SO MUCH FOR COOLER HEADS PREVAILING:

Then there is the matter of Twitter banning the President’s Twitter account. The consequences of that action, as well as Google and Apple taking steps to ban Parler, will reach far and beyond the events at the Capitol. What those moves certainly won’t do is lead to any form of depolarization. These tech platforms are not going to be able to disappear 70 million people from the internet. Those people will simply be chased further underground where they will develop more mistrust that corporate media and Big Tech are in fact their enemy. Neither the media or Big Tech will do much to earn the trust of those people back.

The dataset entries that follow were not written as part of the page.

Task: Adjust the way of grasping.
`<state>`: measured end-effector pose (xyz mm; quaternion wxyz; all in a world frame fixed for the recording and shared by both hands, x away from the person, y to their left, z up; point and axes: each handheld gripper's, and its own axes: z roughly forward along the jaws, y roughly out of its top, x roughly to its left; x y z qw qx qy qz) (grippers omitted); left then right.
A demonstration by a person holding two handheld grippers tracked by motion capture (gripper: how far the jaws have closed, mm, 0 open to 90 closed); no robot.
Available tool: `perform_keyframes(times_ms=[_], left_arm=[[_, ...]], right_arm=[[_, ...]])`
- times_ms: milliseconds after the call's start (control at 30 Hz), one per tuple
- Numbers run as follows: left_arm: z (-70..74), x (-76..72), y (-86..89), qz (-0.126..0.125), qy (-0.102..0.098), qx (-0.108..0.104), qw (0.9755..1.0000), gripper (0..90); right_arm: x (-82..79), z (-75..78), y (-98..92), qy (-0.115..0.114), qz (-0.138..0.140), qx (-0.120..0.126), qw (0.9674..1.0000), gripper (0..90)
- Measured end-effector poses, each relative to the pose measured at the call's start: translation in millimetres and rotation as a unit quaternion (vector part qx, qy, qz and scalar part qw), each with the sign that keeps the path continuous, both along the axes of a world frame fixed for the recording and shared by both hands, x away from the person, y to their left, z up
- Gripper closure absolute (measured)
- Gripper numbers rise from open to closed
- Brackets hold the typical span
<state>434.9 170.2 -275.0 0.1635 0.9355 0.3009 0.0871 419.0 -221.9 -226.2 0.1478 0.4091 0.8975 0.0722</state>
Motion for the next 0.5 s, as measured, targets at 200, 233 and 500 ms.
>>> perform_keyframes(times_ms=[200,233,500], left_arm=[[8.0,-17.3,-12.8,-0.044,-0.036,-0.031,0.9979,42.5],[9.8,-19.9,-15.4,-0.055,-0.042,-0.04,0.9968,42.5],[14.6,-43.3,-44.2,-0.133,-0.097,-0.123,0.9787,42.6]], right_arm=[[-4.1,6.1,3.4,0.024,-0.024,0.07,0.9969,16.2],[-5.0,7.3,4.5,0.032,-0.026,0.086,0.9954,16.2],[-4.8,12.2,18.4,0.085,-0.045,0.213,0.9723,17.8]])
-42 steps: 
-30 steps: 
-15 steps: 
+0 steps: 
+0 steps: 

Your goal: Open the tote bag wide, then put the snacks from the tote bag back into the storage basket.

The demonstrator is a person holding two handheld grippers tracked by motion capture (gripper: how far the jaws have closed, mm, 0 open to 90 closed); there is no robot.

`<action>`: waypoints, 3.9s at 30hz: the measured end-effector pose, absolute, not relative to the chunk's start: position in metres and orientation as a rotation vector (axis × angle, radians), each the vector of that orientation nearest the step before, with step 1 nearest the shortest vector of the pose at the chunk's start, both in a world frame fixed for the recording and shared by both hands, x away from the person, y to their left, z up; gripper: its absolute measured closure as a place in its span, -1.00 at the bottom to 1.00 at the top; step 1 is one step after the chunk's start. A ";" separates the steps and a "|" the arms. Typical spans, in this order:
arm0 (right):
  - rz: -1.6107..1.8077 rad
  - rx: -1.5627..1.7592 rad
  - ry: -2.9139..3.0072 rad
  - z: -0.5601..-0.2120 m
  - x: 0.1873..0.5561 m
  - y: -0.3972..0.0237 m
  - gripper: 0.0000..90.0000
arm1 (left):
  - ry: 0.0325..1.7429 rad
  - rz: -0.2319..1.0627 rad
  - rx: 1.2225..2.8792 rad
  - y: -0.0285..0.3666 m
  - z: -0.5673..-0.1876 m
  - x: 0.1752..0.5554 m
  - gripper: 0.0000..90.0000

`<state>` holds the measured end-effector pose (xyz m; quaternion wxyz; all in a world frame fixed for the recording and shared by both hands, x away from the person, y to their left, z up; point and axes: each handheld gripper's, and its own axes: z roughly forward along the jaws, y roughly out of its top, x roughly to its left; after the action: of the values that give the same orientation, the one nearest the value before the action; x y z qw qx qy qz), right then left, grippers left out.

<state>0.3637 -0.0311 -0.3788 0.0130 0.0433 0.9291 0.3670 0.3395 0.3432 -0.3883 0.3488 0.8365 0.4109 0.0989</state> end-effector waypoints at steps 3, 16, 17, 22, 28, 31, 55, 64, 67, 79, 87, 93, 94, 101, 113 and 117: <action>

Trump will slink away and out of power, just as he did at the conclusion of his speech on Wednesday. That much is known. However if Joe Biden and the media have any intent on ‘healing’ and ‘unifying’ post-Trump and Trumpism, they haven’t done much to show it. Maybe this is because it’s in the best interest of the Biden agenda, and the revenue of Big Tech, and the audience retention of the corporate media to keep us as we are — a nation divided.

When Obama was elected, the DNC-MSM loved cranking out pieces headlined, “We Are All Socialists Now,” “The Death of Conservatism,” and “James Carville Angles For ’40 More Years,'” as NPR gushed about Carville’s then-latest book in May of 2009. It was part wish fulfillment, and part propping up their nervous core readers — “We don’t have to worry about those guys anymore.” And then the Tea Party coalesced, and by mid-2016, NPR was reduced to running this headline: The Democratic Party Got Crushed During The Obama Presidency. Here’s Why.

In 2021, Democrats don’t care how much they’re angering the right, partly because of their hatred of Trump and his “Deplorables,” as Hillary would say, and partly because, as Stephen Miller writes above, it suits their business model. Once again, this could be a very big mistake on their part.